▶ INSTRUCTIONS FOR THE TASK: Reproduce exactly the span of lines beginning at the one with "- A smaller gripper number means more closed" and ending at the last line of the data below, omitting pictures.

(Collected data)
-=-=-
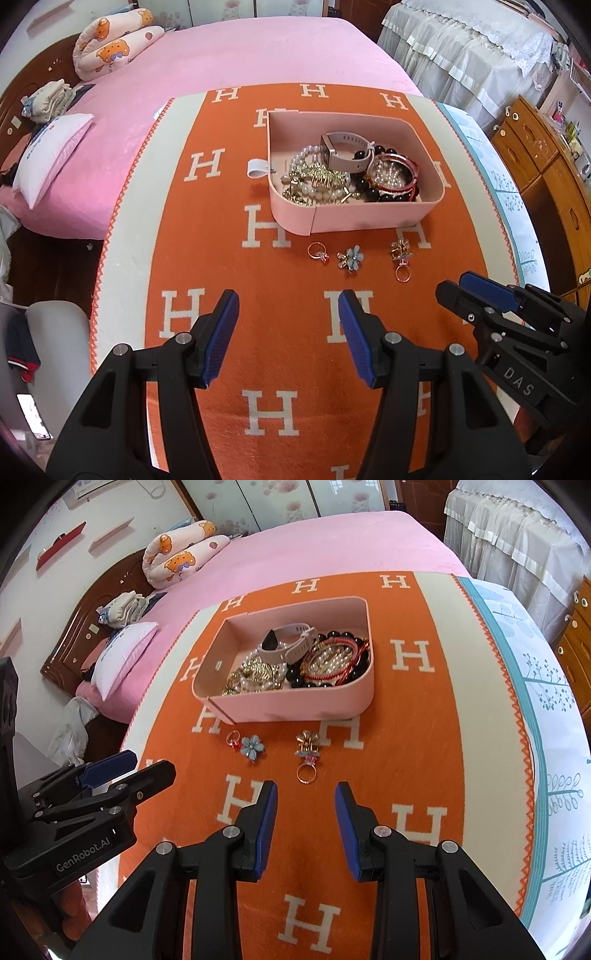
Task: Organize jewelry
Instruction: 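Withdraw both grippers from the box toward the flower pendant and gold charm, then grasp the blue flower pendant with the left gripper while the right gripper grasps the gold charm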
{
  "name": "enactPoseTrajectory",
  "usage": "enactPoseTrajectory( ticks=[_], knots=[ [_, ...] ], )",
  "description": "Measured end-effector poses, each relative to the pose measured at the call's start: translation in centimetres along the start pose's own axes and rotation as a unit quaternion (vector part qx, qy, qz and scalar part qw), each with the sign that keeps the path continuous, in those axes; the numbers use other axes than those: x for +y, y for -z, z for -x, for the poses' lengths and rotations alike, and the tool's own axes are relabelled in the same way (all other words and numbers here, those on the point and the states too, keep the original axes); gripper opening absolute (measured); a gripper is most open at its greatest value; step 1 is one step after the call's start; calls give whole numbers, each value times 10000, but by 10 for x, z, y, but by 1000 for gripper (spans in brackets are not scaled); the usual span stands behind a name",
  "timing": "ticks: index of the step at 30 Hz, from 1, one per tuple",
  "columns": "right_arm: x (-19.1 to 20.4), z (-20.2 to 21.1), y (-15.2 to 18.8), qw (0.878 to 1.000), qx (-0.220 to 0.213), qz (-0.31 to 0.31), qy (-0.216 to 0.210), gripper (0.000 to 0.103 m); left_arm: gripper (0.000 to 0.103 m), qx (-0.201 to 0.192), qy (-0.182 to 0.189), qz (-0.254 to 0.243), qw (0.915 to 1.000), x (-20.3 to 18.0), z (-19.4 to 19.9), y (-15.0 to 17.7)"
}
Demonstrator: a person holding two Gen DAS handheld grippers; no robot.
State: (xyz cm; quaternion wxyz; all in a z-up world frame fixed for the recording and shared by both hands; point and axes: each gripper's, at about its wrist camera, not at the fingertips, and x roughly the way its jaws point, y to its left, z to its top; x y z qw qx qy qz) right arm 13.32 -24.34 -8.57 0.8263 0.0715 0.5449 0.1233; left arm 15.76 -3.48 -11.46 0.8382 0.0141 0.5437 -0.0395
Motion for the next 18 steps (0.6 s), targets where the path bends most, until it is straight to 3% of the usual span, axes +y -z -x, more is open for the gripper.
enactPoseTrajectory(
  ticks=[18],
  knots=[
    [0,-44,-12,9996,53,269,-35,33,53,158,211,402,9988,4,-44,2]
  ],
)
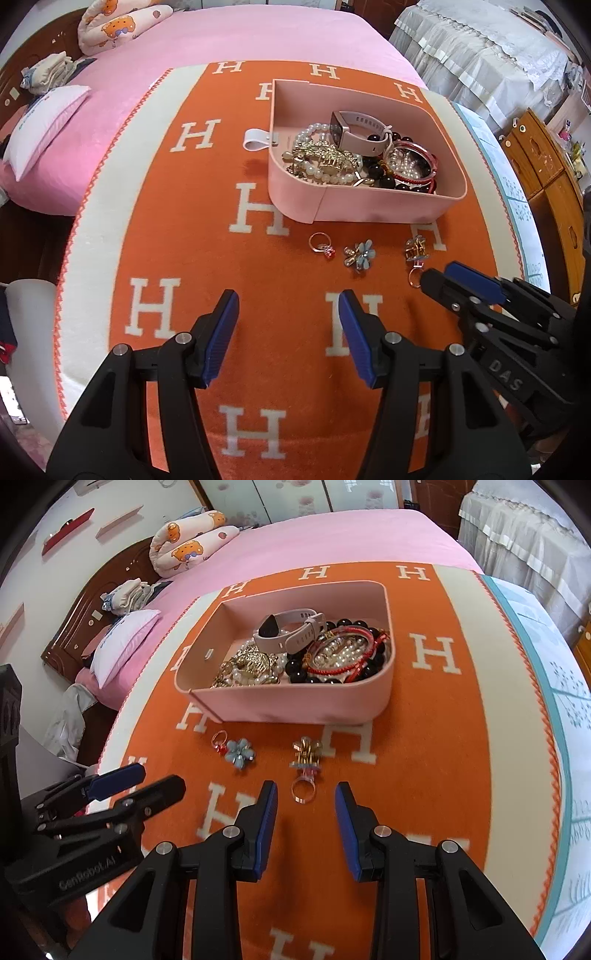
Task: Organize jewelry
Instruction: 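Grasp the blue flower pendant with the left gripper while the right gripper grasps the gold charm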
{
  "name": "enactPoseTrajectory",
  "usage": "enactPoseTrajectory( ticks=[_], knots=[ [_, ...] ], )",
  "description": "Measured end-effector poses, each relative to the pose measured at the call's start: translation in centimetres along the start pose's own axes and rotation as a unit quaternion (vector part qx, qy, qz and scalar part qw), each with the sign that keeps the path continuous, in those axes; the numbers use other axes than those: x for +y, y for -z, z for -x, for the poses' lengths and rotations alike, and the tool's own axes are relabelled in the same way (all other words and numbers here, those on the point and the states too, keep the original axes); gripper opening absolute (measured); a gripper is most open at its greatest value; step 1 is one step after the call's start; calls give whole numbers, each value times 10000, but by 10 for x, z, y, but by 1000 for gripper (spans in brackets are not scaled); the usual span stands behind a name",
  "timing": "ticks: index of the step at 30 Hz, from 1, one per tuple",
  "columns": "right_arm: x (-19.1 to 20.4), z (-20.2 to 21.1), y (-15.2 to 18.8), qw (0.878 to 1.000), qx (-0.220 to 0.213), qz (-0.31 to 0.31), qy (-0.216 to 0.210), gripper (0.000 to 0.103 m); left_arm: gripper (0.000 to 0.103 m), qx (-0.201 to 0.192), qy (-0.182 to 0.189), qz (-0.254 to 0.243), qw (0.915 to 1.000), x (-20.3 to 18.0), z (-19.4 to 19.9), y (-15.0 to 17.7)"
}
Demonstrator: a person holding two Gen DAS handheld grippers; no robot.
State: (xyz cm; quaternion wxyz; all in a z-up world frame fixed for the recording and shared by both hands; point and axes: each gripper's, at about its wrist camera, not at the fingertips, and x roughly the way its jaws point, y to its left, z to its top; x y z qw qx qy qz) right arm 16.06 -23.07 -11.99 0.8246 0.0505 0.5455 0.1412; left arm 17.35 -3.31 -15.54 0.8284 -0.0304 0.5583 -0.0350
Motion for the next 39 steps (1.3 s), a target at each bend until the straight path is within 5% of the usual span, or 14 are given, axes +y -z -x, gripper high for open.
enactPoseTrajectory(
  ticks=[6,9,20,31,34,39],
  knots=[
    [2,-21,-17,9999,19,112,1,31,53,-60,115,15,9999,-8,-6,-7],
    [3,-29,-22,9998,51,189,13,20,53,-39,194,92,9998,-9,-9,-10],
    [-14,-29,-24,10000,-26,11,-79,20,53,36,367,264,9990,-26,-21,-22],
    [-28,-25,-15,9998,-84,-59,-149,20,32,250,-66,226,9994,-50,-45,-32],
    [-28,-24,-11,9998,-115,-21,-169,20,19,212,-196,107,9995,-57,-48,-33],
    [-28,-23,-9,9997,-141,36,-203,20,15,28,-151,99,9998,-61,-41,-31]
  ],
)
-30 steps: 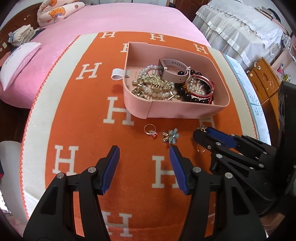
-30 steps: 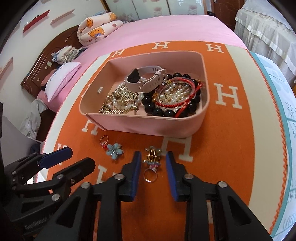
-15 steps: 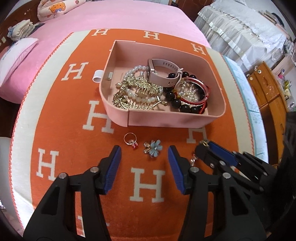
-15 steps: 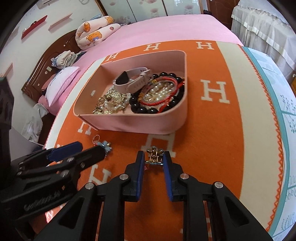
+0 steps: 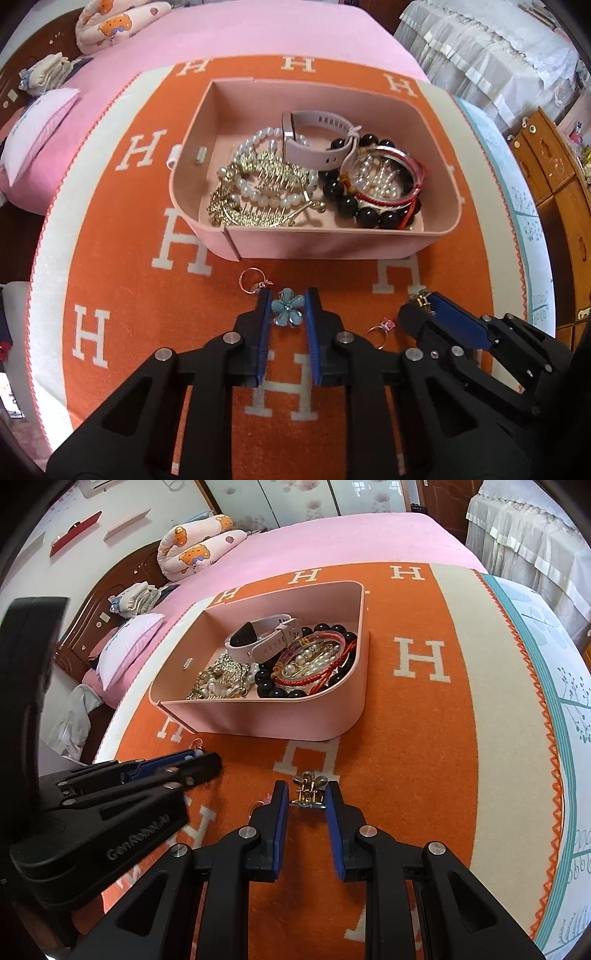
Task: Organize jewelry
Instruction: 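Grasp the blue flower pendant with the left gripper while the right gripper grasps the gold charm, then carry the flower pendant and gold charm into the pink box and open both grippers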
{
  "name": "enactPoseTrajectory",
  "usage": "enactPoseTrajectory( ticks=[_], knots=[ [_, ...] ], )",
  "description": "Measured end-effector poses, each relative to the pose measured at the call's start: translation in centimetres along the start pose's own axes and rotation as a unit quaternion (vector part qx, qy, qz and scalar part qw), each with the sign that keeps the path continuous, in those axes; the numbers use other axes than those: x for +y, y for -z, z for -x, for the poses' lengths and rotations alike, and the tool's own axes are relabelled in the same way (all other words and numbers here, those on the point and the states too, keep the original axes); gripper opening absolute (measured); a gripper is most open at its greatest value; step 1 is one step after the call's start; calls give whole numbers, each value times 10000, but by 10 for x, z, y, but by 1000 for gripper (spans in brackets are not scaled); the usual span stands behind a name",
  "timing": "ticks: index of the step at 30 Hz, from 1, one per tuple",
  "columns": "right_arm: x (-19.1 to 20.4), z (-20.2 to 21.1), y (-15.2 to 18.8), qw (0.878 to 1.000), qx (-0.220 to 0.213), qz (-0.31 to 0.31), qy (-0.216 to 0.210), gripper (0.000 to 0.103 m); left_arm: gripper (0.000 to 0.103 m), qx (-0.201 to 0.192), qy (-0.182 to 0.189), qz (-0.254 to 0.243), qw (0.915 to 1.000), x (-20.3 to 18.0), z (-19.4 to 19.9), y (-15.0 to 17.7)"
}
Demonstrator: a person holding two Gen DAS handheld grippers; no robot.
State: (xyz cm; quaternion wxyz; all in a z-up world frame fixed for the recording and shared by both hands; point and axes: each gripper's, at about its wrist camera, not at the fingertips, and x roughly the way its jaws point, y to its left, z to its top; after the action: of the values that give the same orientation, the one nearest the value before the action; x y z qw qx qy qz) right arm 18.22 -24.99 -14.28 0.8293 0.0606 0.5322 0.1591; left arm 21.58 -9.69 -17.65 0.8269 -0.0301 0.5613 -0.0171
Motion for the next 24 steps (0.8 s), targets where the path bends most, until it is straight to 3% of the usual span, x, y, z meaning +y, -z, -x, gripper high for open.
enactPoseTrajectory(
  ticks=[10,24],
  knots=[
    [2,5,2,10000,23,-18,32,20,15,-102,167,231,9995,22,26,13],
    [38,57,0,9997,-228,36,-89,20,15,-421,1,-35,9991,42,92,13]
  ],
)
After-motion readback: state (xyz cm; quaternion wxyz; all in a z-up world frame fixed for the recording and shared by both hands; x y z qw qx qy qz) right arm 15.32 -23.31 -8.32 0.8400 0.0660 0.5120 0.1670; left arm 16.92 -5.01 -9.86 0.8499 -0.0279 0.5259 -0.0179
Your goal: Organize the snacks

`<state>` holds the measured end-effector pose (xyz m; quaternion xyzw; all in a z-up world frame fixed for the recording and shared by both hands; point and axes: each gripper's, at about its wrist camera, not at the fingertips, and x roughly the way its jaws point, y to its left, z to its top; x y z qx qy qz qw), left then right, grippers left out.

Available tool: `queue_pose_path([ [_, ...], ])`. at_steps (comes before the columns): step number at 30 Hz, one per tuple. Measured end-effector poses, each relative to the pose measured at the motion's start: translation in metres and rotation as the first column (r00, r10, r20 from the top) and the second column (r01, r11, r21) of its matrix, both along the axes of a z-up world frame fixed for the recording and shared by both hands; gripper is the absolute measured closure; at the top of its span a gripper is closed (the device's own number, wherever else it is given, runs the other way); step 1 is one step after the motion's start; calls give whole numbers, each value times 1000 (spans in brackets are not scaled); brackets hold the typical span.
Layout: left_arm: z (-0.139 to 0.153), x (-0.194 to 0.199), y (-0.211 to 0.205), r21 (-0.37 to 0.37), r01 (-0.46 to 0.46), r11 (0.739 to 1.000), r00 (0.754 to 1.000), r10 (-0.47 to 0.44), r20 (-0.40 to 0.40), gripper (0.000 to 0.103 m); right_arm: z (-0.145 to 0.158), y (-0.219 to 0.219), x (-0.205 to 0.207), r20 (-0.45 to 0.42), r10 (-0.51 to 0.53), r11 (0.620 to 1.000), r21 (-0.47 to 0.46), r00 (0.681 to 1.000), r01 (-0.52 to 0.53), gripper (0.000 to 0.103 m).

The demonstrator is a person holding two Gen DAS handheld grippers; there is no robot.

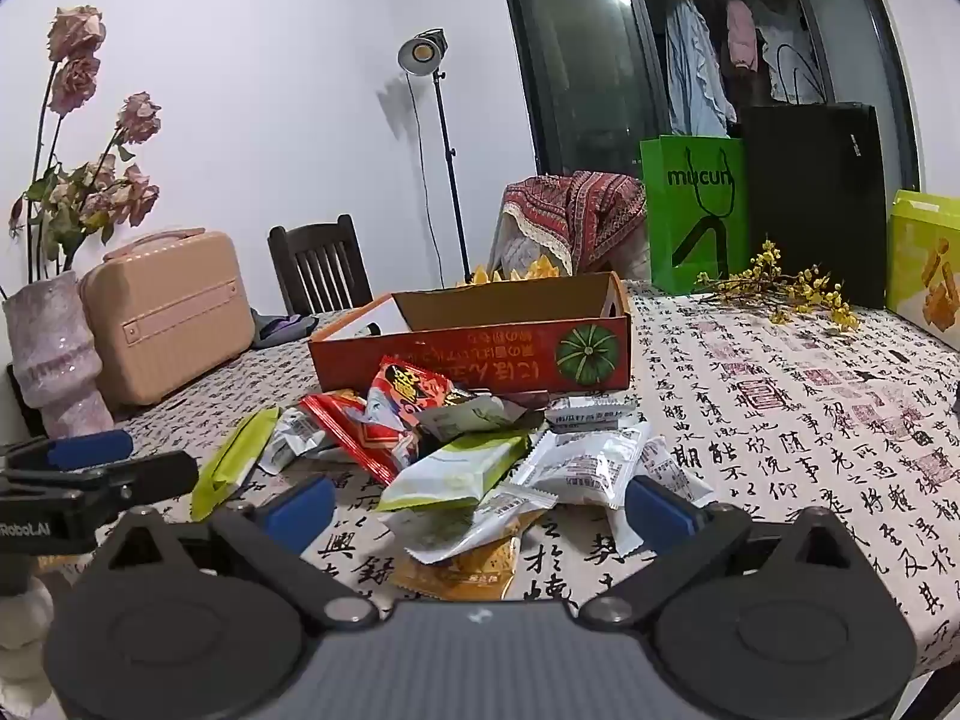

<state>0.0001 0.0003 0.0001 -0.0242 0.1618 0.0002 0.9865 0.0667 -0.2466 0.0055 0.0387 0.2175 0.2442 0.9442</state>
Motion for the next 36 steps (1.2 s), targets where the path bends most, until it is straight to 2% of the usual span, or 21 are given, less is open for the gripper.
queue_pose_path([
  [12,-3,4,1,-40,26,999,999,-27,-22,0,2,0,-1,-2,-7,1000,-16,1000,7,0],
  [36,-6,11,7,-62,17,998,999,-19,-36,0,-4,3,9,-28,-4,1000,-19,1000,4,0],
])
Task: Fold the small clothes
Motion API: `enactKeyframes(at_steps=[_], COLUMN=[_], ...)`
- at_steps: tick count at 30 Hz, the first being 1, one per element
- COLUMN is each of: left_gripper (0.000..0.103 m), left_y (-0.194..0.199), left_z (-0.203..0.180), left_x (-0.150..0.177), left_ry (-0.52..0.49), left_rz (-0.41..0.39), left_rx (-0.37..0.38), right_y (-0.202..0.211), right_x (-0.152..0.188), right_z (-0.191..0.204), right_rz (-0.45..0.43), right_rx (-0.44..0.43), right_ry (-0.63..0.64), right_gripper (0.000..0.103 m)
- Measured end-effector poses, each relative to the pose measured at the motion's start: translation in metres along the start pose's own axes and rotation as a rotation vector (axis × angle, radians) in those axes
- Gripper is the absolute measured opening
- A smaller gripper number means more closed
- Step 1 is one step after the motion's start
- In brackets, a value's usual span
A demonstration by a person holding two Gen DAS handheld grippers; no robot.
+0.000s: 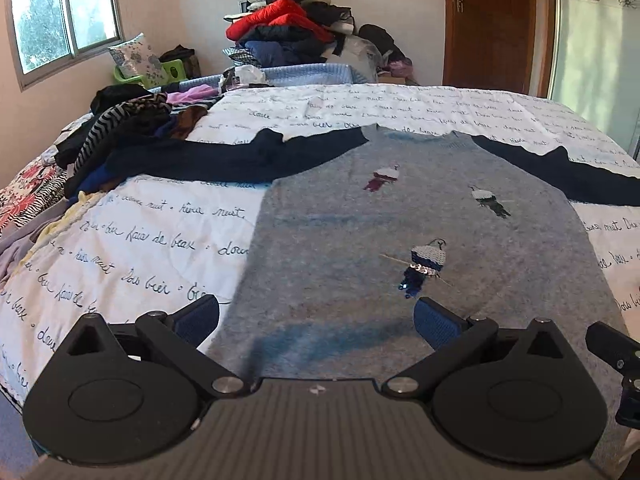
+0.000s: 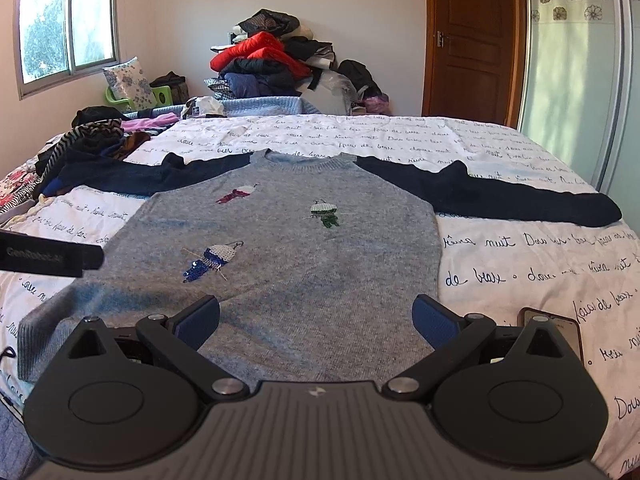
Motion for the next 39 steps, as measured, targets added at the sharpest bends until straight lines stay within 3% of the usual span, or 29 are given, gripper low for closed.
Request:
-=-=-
▶ TASK ANSWER:
- A smaller gripper number means more closed
- Step 1 is one step after the motion's start
- In brackets, a value's usual span
A demonstration by a person holding two Gen DAS handheld grippers; no robot.
+0.000s: 
+0.000s: 
Motion for the next 39 steps, as measured, targets added at the sharpest bends until straight lines stay within 3% of the usual span, or 29 are given, gripper low for closed.
Request:

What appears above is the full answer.